- Born: December 20, 1885 New York City, U.S.
- Died: January 8, 1959 (aged 73) New York City, U.S.
- Employer: New York State Supreme Court
- Political party: Democratic Party
- Spouse: Dora Marcus (1892–1967) ​ ​(m. 1924)​
- Children: Roy Cohn

= Albert C. Cohn =

American judge (1885–1959)

Albert C. Cohn (December 20, 1885 - January 8, 1959) was a New York State Supreme Court Justice and the father of Roy Cohn. He was influential in Democratic Party politics.

==Biography==
Cohn was born and raised in New York; married Dora ( Marcus; 1892–1967) in 1924, when he was the First Assistant District Attorney for Bronx County.

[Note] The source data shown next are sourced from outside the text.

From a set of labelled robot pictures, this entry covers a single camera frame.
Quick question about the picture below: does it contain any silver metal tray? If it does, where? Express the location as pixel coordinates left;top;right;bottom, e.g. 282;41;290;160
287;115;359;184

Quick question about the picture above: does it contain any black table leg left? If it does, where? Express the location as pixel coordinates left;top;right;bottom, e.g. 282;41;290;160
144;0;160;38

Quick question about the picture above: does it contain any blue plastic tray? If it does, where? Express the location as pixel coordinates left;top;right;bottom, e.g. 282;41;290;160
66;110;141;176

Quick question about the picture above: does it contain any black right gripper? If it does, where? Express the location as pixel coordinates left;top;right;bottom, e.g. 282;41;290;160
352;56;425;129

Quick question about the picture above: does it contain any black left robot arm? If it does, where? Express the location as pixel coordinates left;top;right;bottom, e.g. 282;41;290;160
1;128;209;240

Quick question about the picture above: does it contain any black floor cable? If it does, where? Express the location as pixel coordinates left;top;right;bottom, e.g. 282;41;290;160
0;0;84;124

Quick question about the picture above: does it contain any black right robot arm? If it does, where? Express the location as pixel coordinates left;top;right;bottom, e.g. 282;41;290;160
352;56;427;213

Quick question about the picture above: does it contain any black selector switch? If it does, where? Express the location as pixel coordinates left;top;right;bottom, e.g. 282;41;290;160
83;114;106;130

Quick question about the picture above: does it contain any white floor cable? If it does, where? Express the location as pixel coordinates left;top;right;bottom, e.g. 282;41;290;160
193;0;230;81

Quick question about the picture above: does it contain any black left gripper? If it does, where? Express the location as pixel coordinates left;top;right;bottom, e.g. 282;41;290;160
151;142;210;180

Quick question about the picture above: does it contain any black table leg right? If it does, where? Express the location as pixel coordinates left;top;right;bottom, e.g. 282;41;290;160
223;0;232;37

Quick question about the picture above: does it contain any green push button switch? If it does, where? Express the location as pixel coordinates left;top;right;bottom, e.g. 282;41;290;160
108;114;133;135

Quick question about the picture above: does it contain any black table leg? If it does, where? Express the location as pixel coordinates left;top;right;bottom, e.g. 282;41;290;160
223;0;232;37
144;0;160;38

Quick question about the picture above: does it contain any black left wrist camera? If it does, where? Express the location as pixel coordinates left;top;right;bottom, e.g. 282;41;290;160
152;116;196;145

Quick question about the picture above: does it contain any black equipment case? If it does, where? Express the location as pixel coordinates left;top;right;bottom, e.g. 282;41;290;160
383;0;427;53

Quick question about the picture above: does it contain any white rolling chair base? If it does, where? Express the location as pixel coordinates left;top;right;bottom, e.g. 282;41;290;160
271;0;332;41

Their only son, renowned attorney Roy Cohn, was born in 1927. Cohn was inducted as a justice of the New York Supreme Court into Part III of Bronx Supreme Court in April 1929. A 1931 decision by Cohn stripped control of amateur boxing in New York from the Amateur Athletic Union (AAU) and placed it under control of the New York State Athletic Commission. In April 1937, Governor Herbert H. Lehman promoted Cohn to a five-year term on the New York Supreme Court, Appellate Division, where his fellow Justices included Irwin Untermyer.

He spearheaded a program for accreditation by the American Bar Association for his alma mater, New York Law School, starting in 1947, which was successful, in 1954. He died on January 8, 1959, in New York City.